• To do
All that is wanted is the span of lines from the one with "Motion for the" to the last line of the data, copied exactly.

Segment Start: Information provided

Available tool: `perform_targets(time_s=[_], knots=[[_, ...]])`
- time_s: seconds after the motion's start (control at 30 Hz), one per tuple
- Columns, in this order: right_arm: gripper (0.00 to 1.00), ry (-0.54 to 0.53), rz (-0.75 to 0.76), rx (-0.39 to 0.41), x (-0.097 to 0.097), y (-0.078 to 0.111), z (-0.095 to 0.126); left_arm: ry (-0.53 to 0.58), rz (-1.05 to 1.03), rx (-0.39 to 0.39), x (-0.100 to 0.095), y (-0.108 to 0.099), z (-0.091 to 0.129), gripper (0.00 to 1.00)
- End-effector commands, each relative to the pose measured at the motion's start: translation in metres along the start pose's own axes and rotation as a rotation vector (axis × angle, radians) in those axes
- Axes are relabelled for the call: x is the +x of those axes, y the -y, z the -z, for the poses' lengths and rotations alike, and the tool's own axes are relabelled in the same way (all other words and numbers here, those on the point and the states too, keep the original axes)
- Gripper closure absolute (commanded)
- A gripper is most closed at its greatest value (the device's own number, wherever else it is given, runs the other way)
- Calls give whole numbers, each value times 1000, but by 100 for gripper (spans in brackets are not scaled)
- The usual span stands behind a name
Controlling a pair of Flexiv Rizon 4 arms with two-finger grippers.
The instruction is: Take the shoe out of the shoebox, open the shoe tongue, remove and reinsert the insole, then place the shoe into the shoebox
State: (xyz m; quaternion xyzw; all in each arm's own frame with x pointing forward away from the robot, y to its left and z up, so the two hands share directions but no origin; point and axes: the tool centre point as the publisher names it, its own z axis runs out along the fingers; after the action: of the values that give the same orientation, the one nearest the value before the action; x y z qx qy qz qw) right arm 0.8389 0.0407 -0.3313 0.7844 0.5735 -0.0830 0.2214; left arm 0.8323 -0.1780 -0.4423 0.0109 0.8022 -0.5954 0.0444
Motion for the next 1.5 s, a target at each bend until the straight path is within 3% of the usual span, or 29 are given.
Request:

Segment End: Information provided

• Solution to the exercise
Motion for the next 1.5 s, a target at each bend until the straight path is within 3% of the usual span, or 29 are given.
Request:

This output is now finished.